60 As discussed above, it is conceivable that, when construing the remainder of the regime (including the substantive access provisions) in light of particular terms and conditions of access, a conclusion might be reached that access of the kind allowed in the terms and conditions is not access within the statutory regime. It is conceivable that the regime contemplates access only being carried out by certain classes of persons (the access seeker as a corporate entity and certain categories of natural persons who represent the access seeker such as employees and contractors) and not by an agent of the access seeker, or at least a particular type of agent. For the reasons explained earlier, in our view any such conclusion must await the specification of access by terms and conditions. That possibility, however, does not mean that there is any indication in the statutory text or context to exclude owners or operators of regulated infrastructure from the class of persons that may act as agent for an access seeker when seeking to negotiate terms and conditions of access under the transmitter access regime.

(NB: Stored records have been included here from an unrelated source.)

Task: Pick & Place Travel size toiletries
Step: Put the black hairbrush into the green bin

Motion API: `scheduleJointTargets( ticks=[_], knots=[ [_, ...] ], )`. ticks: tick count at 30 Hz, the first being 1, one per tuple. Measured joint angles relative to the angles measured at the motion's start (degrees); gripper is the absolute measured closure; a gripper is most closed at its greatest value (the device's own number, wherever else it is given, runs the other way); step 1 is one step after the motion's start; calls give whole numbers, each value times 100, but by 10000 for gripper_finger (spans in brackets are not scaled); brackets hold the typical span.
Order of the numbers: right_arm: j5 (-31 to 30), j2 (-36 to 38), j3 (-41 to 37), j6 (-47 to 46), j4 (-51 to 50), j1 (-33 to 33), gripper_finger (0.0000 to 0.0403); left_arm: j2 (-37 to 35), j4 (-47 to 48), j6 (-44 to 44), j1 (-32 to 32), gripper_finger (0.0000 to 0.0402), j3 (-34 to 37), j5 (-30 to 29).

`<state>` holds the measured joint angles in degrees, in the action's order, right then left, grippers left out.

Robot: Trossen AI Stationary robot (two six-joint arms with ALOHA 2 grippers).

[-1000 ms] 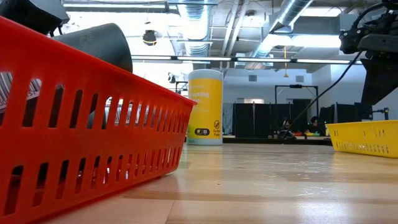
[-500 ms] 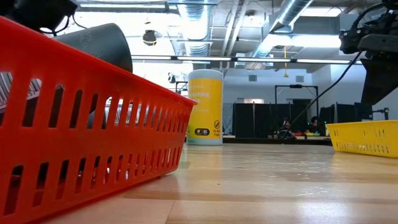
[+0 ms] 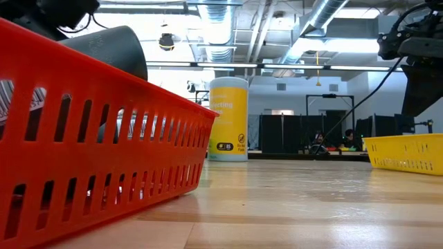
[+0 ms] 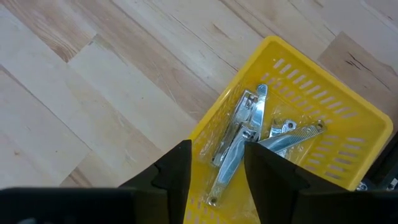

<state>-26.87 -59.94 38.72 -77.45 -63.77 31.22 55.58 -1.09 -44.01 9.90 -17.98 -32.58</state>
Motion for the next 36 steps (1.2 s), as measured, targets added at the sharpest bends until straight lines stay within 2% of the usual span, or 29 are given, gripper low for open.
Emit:
scheduleJointTargets(
  ticks=[11,15,23,36],
  knots=[
    [0,0,0,85,19,-22,268,-3,-356,7,-1165,401,-4,6],
    [-2,0,0,94,22,-22,269,-3,-423,19,-1601,401,-14,259],
    [-2,0,0,138,33,-22,270,103,-435,282,-2223,401,-512,458],
    [-7,-1,0,151,64,-7,267,1791,-446,318,-2799,401,-1574,806]
  ],
)
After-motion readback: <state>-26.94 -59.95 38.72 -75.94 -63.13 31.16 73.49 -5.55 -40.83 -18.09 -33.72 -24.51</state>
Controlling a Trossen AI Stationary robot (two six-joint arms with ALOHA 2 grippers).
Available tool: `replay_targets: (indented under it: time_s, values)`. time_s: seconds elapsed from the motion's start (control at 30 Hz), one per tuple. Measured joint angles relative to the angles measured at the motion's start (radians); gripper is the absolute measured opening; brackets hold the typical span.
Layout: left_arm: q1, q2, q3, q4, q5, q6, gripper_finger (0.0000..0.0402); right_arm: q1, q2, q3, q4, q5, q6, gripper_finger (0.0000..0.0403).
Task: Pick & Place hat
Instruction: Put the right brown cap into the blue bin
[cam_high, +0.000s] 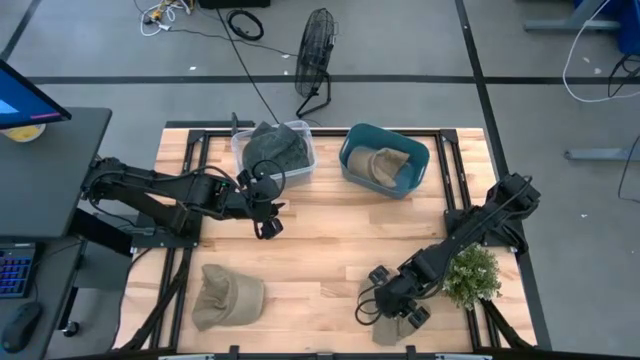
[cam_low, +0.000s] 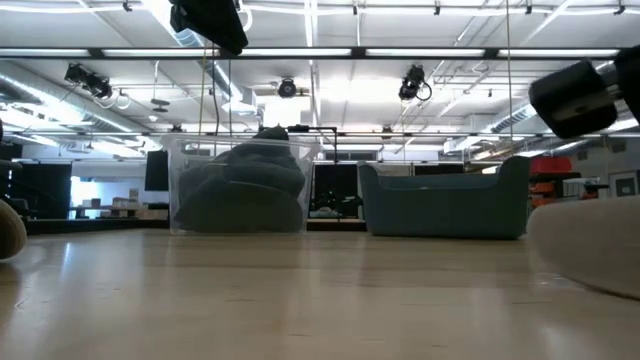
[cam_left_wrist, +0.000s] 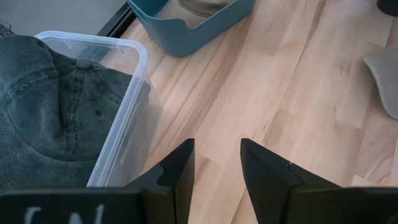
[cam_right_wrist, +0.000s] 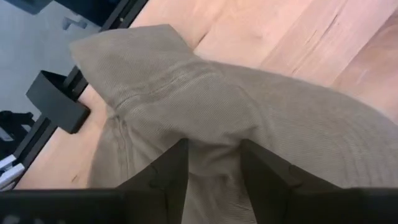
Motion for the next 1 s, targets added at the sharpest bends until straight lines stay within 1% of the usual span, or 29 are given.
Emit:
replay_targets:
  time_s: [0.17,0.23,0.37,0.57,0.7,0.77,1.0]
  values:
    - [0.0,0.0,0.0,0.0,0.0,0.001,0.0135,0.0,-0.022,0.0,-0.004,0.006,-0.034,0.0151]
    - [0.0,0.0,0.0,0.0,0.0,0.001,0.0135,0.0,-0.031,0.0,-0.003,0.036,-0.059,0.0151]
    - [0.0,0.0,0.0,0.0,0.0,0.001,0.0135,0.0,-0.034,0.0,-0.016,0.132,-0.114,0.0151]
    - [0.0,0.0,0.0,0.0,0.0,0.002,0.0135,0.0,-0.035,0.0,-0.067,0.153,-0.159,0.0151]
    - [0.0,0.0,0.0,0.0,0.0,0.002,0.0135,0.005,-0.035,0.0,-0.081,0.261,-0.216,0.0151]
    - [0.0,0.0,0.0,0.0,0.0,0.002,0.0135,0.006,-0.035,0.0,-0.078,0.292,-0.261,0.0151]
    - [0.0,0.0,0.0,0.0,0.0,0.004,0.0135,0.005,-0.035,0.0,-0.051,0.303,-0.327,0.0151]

61 TXA submitted that it would be an absurd result if a competing infrastructure owner or operator was allowed to act as an agent for an access seeker in negotiations if the balance of the regime and the substantive access rights were confined in the way contended for by TXA. That is, if a particular agent cannot physically access the infrastructure, then it ought not to be allowed to negotiate the terms and conditions of such access. We disagree. The two activities are distinct. Under cl 47, the jurisdiction of the ACCC is enlivened upon a failure to reach agreement about the terms and conditions of access (and the failure to reach agreement about the appointment of an arbitrator). The ACCC is then empowered to arbitrate the terms and conditions of access, with the arbitration governed by the regulations made under cl 47. An outcome of the arbitration may be that the terms and conditions of access permit the negotiating agent to undertake certain access tasks on behalf of the access seeker, or the outcome may be that the terms and conditions do not permit that to occur. No absurdity arises in either case.
62 The reasoning set out above applies equally to the question whether there has been a request for access by the access seeker within the meaning of cl 45 to 46. There is no statutory indication that a request for access cannot be made by an agent on behalf of the access seeker.
63 For the reasons set out above, we do not consider that the primary judge erred in her construction of cl 47 of the transmitter access regime.